Business | Analysis

Checking your personal life before you Invest

Checking your personal life before you Invest

  • By Rupert 
J. Connor Special to
Gulf News
  • Published: 12:57 January 28, 2013
  • Gulf News

Wealth has always been a means of social improvement, providing access to education, material comfort, professional opportunities and a better life.

It is safe to say that wealth is one of the good things in life.

Investing almost always involves taking chances and serious investing, as opposed to taking a wild punt on a stock market move, ties up your money for a good length of time.

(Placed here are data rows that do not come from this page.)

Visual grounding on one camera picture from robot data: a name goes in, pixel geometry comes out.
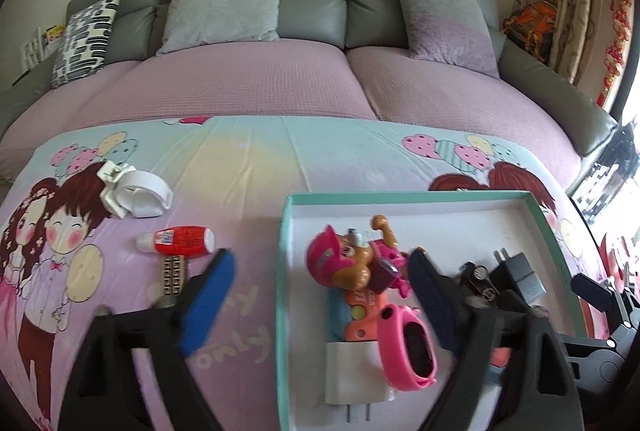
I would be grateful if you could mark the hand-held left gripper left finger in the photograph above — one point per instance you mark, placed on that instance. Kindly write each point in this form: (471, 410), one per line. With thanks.
(210, 301)

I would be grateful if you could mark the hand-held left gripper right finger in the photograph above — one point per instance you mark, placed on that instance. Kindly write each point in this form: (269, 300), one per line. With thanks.
(430, 301)

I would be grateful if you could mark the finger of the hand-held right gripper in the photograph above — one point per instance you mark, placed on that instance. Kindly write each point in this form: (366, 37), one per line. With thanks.
(587, 286)

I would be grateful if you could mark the pink toy watch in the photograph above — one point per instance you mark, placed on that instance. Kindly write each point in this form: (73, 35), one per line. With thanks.
(392, 336)

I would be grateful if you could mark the black toy car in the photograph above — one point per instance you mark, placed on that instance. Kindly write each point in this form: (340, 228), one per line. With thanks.
(477, 273)

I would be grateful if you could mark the teal cardboard box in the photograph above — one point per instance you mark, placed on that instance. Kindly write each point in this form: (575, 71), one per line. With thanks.
(300, 311)

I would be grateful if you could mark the pink toy dog figure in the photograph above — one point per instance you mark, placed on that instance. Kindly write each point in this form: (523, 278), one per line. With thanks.
(345, 261)

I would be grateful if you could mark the white charger plug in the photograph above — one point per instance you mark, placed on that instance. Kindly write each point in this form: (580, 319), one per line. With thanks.
(350, 376)

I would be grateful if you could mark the harmonica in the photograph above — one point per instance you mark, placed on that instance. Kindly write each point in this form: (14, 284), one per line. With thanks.
(174, 273)

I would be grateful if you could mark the black charger plug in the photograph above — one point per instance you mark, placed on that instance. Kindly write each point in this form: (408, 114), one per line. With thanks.
(522, 278)

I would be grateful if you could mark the red glue bottle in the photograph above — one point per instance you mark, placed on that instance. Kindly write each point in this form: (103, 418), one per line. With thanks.
(182, 238)

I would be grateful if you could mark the orange toy phone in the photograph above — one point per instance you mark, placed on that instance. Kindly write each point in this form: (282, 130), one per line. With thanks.
(357, 316)

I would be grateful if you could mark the printed cartoon blanket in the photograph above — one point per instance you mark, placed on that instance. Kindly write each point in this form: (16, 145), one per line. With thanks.
(240, 171)

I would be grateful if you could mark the pink bedspread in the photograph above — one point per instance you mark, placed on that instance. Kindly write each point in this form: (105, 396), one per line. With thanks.
(250, 81)

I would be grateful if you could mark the red hanging decoration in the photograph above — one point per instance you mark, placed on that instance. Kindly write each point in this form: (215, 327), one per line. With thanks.
(617, 41)

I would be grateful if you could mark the orange bag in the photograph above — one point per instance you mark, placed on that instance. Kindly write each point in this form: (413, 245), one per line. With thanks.
(530, 28)

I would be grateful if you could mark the purple grey pillow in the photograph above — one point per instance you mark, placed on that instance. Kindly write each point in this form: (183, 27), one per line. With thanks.
(445, 26)

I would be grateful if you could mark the black and white patterned pillow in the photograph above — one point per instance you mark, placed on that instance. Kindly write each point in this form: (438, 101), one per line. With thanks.
(85, 41)

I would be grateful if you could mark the light grey pillow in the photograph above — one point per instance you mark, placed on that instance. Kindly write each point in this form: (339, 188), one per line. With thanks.
(225, 1)

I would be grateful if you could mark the white magazine rack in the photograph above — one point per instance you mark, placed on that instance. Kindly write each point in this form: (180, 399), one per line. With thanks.
(40, 48)

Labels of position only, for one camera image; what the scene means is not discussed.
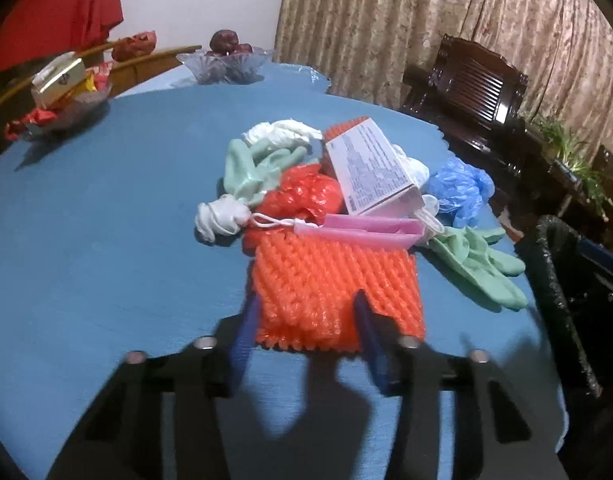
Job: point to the white crumpled cloth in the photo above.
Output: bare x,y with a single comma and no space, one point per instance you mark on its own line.
281,132

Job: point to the glass fruit bowl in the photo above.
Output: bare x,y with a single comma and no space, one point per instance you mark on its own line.
236,67

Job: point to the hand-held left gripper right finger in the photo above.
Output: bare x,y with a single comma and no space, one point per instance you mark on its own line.
374,350

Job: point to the small red date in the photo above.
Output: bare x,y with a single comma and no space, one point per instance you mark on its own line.
244,48
212,53

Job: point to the red plastic bag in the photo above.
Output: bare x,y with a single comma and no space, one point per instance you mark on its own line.
301,192

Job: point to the red crumpled bag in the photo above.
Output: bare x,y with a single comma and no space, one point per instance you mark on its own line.
134,46

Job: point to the red cloth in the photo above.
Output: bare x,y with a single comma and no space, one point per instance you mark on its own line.
51,5

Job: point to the dark wooden chair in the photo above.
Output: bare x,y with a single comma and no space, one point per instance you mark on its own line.
466,85

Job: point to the large orange foam fruit net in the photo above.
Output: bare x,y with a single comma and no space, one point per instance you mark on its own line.
326,285

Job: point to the bin with black bag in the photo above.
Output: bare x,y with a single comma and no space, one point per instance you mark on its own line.
551,280

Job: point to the pink and white carton box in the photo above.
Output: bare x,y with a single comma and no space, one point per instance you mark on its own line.
371,170

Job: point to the glass snack bowl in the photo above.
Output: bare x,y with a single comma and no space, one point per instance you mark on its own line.
71,112

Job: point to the dark wooden side table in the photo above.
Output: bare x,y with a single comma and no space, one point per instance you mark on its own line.
516,170

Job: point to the green potted plant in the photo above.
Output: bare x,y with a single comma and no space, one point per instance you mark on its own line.
561,135

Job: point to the white crumpled face mask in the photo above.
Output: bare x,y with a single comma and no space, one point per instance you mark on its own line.
216,217

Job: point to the pink plastic packet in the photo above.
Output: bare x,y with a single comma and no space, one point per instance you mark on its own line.
356,227

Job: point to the blue plastic bag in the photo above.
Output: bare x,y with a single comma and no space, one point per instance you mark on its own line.
459,185

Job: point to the large red date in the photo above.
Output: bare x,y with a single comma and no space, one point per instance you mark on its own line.
221,40

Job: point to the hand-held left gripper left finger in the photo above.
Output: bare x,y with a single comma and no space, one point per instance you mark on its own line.
244,340

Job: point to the red candy wrapper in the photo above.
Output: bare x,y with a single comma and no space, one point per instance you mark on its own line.
31,117

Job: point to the light wooden chair backrest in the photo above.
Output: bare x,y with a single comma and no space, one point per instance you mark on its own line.
16,91
151,62

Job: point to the blue tablecloth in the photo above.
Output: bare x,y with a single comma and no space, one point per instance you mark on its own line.
111,210

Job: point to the green rubber glove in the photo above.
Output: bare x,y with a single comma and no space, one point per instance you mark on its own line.
476,265
241,175

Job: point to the small orange foam fruit net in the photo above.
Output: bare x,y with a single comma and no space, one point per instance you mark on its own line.
341,127

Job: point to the beige patterned curtain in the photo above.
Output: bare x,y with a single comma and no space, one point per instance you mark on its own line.
386,20

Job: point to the gold box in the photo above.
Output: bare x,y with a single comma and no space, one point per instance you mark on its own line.
61,77

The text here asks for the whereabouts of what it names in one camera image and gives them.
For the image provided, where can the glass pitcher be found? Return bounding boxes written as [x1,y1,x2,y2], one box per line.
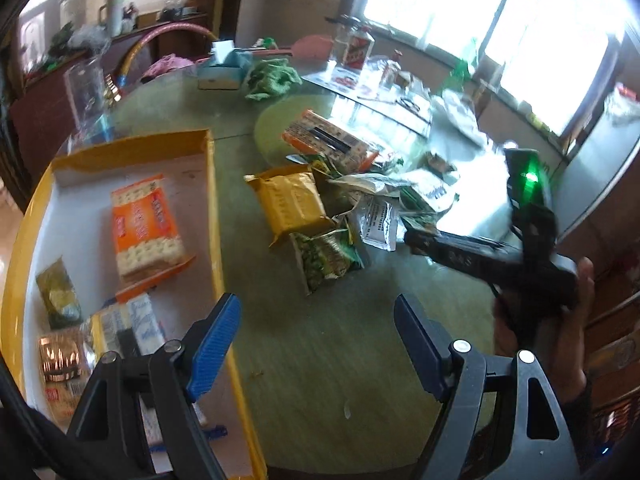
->
[64,57,118,143]

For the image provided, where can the yellow cardboard tray box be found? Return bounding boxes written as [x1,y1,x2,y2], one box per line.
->
[0,129,268,480]

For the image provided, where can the white printed sachet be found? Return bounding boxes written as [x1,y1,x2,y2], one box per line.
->
[350,195,401,252]

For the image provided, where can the person's right hand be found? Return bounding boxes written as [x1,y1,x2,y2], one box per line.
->
[544,258,597,404]

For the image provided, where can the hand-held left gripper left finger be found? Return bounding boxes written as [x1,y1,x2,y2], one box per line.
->
[65,292,243,480]

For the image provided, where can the small green snack packet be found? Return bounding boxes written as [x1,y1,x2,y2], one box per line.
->
[300,152,347,179]

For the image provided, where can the yellow cracker packet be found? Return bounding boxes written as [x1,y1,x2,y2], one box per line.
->
[244,165,336,248]

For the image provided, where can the pink yellow hoop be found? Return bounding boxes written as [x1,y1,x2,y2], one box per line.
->
[102,21,221,106]

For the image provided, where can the green bottle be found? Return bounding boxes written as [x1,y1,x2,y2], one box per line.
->
[440,40,481,96]

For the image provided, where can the brown snack packet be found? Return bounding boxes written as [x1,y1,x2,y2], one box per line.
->
[39,327,98,421]

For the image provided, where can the silver snack packet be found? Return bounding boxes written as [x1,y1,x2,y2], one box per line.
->
[400,170,458,215]

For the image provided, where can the white plastic bag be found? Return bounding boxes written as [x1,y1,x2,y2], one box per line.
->
[432,89,483,141]

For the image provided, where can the wooden sideboard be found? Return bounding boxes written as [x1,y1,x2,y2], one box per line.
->
[10,10,211,146]

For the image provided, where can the green pea snack packet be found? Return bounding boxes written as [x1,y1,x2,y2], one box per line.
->
[290,227,366,296]

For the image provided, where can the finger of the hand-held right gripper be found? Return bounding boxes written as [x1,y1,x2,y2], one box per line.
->
[404,229,523,283]

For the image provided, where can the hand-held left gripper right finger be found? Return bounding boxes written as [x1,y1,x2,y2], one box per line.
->
[393,294,583,480]

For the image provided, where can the pink cloth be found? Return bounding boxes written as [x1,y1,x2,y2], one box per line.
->
[140,54,193,83]

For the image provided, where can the orange cracker packet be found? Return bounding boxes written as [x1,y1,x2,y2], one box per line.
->
[281,109,381,173]
[110,174,197,303]

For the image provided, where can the crumpled clear plastic bag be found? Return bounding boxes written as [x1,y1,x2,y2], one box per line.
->
[67,22,111,51]

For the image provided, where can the white thermos cup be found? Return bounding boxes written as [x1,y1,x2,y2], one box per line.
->
[98,0,126,38]

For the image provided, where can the small clear bottle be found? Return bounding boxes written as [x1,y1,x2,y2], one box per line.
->
[380,50,403,96]

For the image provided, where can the clear liquor bottle red label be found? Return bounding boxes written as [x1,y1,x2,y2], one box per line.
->
[341,22,375,68]

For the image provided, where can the tissue box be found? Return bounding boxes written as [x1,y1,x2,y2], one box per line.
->
[196,40,253,92]

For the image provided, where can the green yellow snack packet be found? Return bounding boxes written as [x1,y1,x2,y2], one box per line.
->
[36,257,83,330]

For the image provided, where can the green cloth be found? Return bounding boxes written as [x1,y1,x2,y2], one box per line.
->
[243,57,303,102]

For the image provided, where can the pink hand fan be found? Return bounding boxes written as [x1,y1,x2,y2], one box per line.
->
[292,34,335,61]

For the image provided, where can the white blue snack packet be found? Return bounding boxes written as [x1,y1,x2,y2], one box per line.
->
[92,292,166,361]

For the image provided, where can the glass turntable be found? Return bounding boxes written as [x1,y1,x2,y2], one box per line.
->
[302,55,501,146]

But what are the hidden truths behind investing and what should you do before making the decision to invest?

Investment truths -

1. It’s easier to lose money than to make it

2. More domestic break-ups and rows are caused by money, or rather

the lack of it (or the spending habits of one partner), than anything else. It seems that money is more important to many people.

3. You’ll be a better investor if you’ve secured your home base -

getting a roof over your head whose costs are sustainable is the vital first move. Buying, if you can, is usually better than renting, so a mortgage is the number one investment (this could equally be an investment property also given the constraints and risks of buying in a market like Dubai).

4. Paper profits have no more value than the piece of paper they’re

written on. What your investments are worth on a statement is just a row of figures. Until you turn that investment into cash by selling, it won’t put a roof over your head, put food on your table or provide an income if something happens to the breadwinner (see your financial adviser if you have noting in place to protect your income and debts).

5. Borrowing money to buy investments can be a very fast route to the

bankruptcy court, as can gambling on stock markets.

Before you invest, you will need to consider all of the above truths and take a closer look at yourself and those around you. You should be aware that no easy routes exist in finance. But more importantly, that everything revolves around you and your family and not the commission needs of assorted advisers and hucksters who claim to have the solution to your problems!

Before you start investing, take a cool look at your personal wealth. Draw up a balance sheet so you can check how much comes in each month from work, interest payments, dividends or pensions. Then look at where the money goes.

The knowledge this exercise brings will help you focus on your goal of increasing your wealth.

Investing almost always involves taking chances and serious investing, as opposed to taking a wild punt on a stock market move, ties up your money for a good length of time. Assuming that you have some spare money, think about how investing it rather than spending it will affect your household.

What you do with your money should have a goal as investments are generally intended for future consumption. Almost everyone can save some money without sacrificing too much lifestyle. Even small amounts each day can soon mount up and this is especially true for expatriates here in the Emirates. None of us pay any income tax so all of us should be making the most of this time in our lives by saving as much as possible.

However, before investing for the longer-term, you need to set up your own personal emergency (or rainy/sunny-day) fund for contingencies that you can imagine but couldn’t pay for out of your purse or wallet. The fund should contain enough money to pay for events such as a sudden trip abroad if you have close family in distant lands, any domestic problem that wouldn’t be covered by insurance, a major repair to a car over and above an insurance settlement (especially if you are commuting to or from Abu

Dhabi!) or a doctor or vet’s bill not covered by insurance.

An emergency cash reserve will serve as reassurance so you can ride out any investment bad times more easily!